**Work item:** Restate the data below, keeping every line the same.

** Provided data follows **

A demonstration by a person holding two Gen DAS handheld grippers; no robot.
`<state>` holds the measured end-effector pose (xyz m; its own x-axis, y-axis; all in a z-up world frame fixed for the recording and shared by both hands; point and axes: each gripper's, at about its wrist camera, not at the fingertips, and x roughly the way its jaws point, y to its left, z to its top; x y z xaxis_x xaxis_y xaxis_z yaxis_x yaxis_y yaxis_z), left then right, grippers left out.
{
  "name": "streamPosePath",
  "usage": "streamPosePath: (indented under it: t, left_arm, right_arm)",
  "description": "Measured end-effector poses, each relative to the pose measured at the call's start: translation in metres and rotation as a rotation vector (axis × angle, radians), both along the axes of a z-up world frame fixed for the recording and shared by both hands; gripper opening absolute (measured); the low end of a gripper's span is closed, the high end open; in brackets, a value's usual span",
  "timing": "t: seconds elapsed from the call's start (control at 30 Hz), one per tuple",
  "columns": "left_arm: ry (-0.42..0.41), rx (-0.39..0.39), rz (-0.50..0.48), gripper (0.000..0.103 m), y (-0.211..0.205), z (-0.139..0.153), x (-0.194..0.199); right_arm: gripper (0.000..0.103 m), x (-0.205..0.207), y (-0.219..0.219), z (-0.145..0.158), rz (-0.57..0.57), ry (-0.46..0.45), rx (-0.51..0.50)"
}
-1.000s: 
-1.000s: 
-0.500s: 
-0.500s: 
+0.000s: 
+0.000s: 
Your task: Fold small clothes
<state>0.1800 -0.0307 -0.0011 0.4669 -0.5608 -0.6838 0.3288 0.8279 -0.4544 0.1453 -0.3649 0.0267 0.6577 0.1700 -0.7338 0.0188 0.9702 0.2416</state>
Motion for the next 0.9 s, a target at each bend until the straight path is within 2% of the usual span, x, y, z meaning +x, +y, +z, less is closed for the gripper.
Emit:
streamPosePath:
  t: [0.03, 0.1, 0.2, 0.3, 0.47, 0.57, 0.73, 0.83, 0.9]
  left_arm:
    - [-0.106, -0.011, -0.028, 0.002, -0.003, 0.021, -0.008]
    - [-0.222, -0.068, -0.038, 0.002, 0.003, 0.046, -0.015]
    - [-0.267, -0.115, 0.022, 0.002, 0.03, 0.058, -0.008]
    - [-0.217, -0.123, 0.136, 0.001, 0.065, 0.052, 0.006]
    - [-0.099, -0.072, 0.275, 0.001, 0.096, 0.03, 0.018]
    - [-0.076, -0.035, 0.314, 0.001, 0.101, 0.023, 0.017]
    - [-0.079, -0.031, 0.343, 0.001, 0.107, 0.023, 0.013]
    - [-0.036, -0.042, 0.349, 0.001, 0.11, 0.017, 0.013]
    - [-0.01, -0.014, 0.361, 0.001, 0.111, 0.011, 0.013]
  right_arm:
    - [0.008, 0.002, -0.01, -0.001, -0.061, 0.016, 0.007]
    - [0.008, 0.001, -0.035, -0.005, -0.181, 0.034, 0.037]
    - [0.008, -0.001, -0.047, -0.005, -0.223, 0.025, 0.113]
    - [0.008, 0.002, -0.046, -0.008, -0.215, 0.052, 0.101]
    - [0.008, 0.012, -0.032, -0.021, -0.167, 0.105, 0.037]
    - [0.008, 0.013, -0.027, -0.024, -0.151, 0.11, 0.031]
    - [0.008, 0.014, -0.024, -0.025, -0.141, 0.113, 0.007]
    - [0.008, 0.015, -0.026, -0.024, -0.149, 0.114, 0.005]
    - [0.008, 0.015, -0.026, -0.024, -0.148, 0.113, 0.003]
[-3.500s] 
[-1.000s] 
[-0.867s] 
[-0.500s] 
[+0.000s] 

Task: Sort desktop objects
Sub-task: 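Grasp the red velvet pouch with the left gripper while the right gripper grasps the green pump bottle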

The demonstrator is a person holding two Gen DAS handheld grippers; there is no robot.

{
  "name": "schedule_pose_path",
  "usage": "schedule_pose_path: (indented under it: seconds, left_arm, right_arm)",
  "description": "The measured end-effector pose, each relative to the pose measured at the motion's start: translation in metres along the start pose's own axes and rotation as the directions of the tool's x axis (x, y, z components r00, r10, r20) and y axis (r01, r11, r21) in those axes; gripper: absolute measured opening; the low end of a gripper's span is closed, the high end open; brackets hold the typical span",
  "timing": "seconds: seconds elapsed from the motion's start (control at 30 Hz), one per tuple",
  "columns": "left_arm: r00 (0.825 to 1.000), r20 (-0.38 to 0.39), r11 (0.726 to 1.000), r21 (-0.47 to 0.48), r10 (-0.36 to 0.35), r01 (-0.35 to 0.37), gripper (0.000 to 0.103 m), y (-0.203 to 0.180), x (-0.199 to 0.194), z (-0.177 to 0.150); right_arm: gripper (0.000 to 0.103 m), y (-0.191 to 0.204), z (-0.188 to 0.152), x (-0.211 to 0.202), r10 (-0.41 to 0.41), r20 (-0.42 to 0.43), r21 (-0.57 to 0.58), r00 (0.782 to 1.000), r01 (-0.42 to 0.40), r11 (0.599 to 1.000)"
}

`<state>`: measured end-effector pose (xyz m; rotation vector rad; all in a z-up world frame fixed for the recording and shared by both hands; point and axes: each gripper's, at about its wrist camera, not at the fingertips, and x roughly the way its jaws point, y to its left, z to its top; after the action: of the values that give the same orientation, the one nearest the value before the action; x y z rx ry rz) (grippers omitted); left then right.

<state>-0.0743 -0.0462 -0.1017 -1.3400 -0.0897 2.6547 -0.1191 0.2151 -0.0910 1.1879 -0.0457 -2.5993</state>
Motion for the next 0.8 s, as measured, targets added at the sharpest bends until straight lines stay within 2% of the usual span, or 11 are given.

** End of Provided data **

**Answer area:**
A demonstration by a person holding two Gen DAS handheld grippers; no robot.
`<state>` holds the measured end-effector pose (xyz m; its own x-axis, y-axis; all in a z-up world frame fixed for the recording and shared by both hands; point and axes: each gripper's, at about its wrist camera, not at the fingertips, and x roughly the way its jaws point, y to its left, z to its top; x y z xaxis_x xaxis_y xaxis_z yaxis_x yaxis_y yaxis_z), left then right, grippers left out.
{
  "name": "streamPosePath",
  "usage": "streamPosePath: (indented under it: t, left_arm, right_arm)",
  "description": "Measured end-effector poses, each relative to the pose measured at the call's start: translation in metres and rotation as a rotation vector (axis × angle, radians), both along the axes of a z-up world frame fixed for the recording and shared by both hands; gripper opening absolute (measured); the low end of a gripper's span is closed, the high end open; in brackets, a value's usual span",
  "timing": "t: seconds elapsed from the call's start (control at 30 Hz), one per tuple",
  "columns": "left_arm: ry (-0.42..0.41), rx (-0.39..0.39), rz (-0.50..0.48), gripper (0.000..0.103 m), y (-0.211..0.205), z (-0.139..0.153), x (-0.194..0.199); right_arm: gripper (0.000..0.103 m), x (-0.205..0.207), y (-0.219..0.219), z (-0.145..0.158), rz (-0.57..0.57), ry (-0.46..0.45), rx (-0.51..0.50)"
}
-1.000s: 
-1.000s: 
-0.500s: 
-0.500s: 
+0.000s: 
+0.000s: 
Your task: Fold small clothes
<state>0.1800 -0.0307 -0.0011 0.4669 -0.5608 -0.6838 0.3288 0.8279 -0.4544 0.1453 -0.3649 0.0267 0.6577 0.1700 -0.7338 0.0188 0.9702 0.2416</state>
Motion for the next 0.9 s, a target at each bend until the straight path is within 2% of the usual span, x, y, z meaning +x, +y, +z, less is closed for the gripper.
Emit:
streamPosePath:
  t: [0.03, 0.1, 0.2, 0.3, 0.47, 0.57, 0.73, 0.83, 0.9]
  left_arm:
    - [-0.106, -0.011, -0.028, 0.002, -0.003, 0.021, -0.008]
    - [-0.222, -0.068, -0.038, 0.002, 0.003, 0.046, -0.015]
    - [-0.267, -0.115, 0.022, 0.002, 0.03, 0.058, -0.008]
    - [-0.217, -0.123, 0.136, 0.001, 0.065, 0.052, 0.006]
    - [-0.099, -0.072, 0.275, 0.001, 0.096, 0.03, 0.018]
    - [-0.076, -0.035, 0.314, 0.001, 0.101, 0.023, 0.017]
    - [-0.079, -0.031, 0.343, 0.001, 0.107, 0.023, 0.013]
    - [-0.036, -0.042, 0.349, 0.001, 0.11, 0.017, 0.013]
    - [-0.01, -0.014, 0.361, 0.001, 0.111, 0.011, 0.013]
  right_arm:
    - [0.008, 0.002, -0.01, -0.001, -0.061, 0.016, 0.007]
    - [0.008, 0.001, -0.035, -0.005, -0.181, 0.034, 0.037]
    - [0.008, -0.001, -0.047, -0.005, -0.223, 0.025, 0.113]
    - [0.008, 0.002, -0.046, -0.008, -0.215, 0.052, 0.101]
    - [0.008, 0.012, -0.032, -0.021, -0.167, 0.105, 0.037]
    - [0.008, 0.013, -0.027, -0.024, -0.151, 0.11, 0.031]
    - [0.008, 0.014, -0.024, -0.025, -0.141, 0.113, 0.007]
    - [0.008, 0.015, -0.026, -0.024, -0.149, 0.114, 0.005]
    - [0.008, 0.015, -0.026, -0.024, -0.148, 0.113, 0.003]
[-3.500s] 
[-1.000s] 
[-0.867s] 
[-0.500s] 
[+0.000s] 

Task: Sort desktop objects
Sub-task: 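Grasp the red velvet pouch with the left gripper while the right gripper grasps the green pump bottle
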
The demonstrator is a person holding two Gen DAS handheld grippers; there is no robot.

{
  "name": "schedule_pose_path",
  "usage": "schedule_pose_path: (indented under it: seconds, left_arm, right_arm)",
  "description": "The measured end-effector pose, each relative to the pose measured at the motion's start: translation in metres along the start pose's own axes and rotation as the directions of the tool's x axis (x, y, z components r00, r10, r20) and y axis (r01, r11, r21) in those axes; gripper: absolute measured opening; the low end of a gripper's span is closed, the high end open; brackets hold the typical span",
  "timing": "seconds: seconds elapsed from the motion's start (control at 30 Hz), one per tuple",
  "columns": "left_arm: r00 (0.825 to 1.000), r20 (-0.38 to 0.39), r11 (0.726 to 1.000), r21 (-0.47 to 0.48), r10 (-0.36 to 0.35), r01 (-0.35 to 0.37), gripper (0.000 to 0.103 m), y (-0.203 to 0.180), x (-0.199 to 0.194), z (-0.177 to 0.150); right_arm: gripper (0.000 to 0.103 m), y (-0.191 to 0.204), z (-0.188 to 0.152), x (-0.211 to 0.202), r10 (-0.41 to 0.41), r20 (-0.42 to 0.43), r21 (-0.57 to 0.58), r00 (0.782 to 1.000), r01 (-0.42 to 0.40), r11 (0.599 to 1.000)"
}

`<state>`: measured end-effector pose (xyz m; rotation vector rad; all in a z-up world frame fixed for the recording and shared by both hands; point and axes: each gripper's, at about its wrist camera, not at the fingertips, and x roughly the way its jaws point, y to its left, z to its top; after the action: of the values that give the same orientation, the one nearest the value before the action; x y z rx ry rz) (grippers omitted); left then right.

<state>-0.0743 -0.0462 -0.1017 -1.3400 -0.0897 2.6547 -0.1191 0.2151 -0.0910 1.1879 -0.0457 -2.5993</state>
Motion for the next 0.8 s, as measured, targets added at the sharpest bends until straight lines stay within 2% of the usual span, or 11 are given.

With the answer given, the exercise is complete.